|studio arrangement. "floating trace" in five panels. polaroid and abstract symmetry|
|Erin Curry. floating trace. 3.5" x 18". gesso and graphite on mylar. made with drawing spindle. |
This little work was the unexpected product of early this year when I took a course at the Sequential Artists' Workshop(SAW), a small school which recently opened here in Makerville (Gainesville, FL). Sequential Art refers to comix, cartoons, as well as the extended works of graphic novels. It's a form that has enjoyed growing public recognition of the dedicated artists who have been showing the rest of the world comix is more than the Sunday funnies or superheroes. (It seems France is way ahead of the States in this matter, so I acknowledge I'm speaking from a clearly American perspective.) SAW began taking full time students in the fall for an MFA-like one-year-long program, but also offers classes and short term workshops to the general public.

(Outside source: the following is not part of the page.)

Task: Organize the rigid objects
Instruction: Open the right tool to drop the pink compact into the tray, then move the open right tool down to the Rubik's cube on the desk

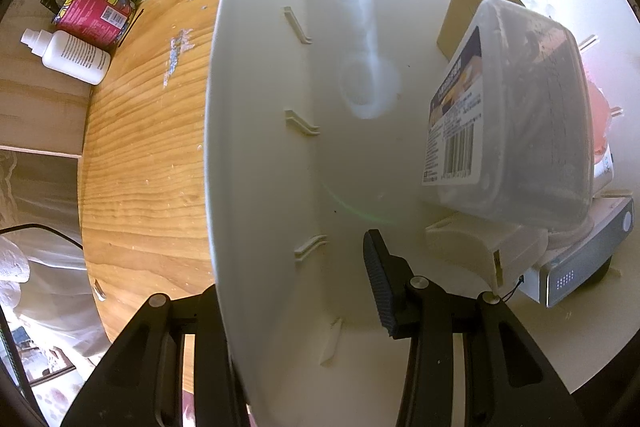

I was lucky enough to take one of the first introductory courses back in February with Tom Hart who I'll ramble at length about some other time because he's remarkable for a whole host of reasons. For now, I'll just say he's a person with a wonderful sense of curiosity, an artist with great dedication to his work, and an exceptional teacher who I continue to learn from.
If you've been visiting here awhile, you know my work is usually materials and process-oriented, occasionally sculptural, often abstract, and sometimes deals with seriality. The idea of narrative only enters my work as a kind iconography. For instance, handspun thread is my shorthand to refer to the idea of story while denying a specific narrative. Though before taking the class, my knowledge of comics was superficial at best, the idea of trying to learn more about sequential art seemed like a compelling, if unlikely, way forward. Besides, if something as unusual as a comix school opens up just blocks from home and two blocks from the studio, I'll take it on faith that something of value will be found there. I'm pleased to have been right.
Truth be told, I was a rather lazy student and produced very little of note in the six-session class itself. During the class, I slowly realized I was still resisting narrative even though usually the point of comics is storytelling. Tom, recognizing this, introduced to me one of my now favorite artists, Warren Craghead III, who in turn introduced me to Abstract Comics which led me down a very deep rabbit hole I'm thrilled to be exploring.
Probably the best way to get a feel for Abstract Comics is to find a copy of Andrei Molotiu's Abstract Comics: The Anthology or poke around the abstract comix blog a bit, but the general sense is that abstract comics is non-narrative, sequentially read artwork. Abstract comics uses the specific forms of storytelling present in comics, without needing the story to have clarity which is the perfect place for me to start playing.
Meanwhile, the tools of comics I was introduced to during the class have slowly been emerging in my regular work and I'm enjoying visiting the school now and then to learn from the amazing artists who are associated with it.
Though I'd like to think I'll take time in the next few weeks to expand more on some of the things I've been learning, I'm worried I won't, so here's a link fest to stuff.
SAW is preparing for two workshops this spring. John Porcellino and Ron Rege are both teaching. Last time, there were students from Chicago, New York, and Australia so don't think it's just local folks participating.
As the school is still very new, they are running a fundraiser for 2013. There are lovely thank you prints to be had for donating. I can whole-heartedly say supporting the school is worthwhile.
Oh and I haven't mentioned it, but Leela Corman, Tom's wife had an amazing book published this year. Unterzakn is about two girls who grow up in New York's Lower Eastside around 1910. The images are beautiful, the story rich, and the lessons Ether and Fanya learn hauntingly important even today.
Tom has a heartrending project he's working on now. For those of us who have lost someone who anchored us to this world, he's touching on something we know in our bones and doing it with all the care and mastery of an artist who knows his craft.
And as far as interesting abstract comics, Warren Craghead has a project which is an wonderful example of a web-specific form - a maps little spell.
And if you are still here, this is a great panel from the Small Press Expo "Perverse Comics Form: Challenging Comics Conventions." I've listened to it at least twice, so it's worth sitting through the poor sound quality. Perhaps the best synopsis of the reason for the panel is Chris Ware is quoted as saying, "the difference between comics and fine art is in fine art is if you look at the work and you don’t get you are stupid whereas in comics if you don’t get it the artist is stupid." It's said as a way to broadly generalize two methods of creating and relating to the viewer/public, but it does seem to get at why the space being explored by the artists on the panel is so intriguing.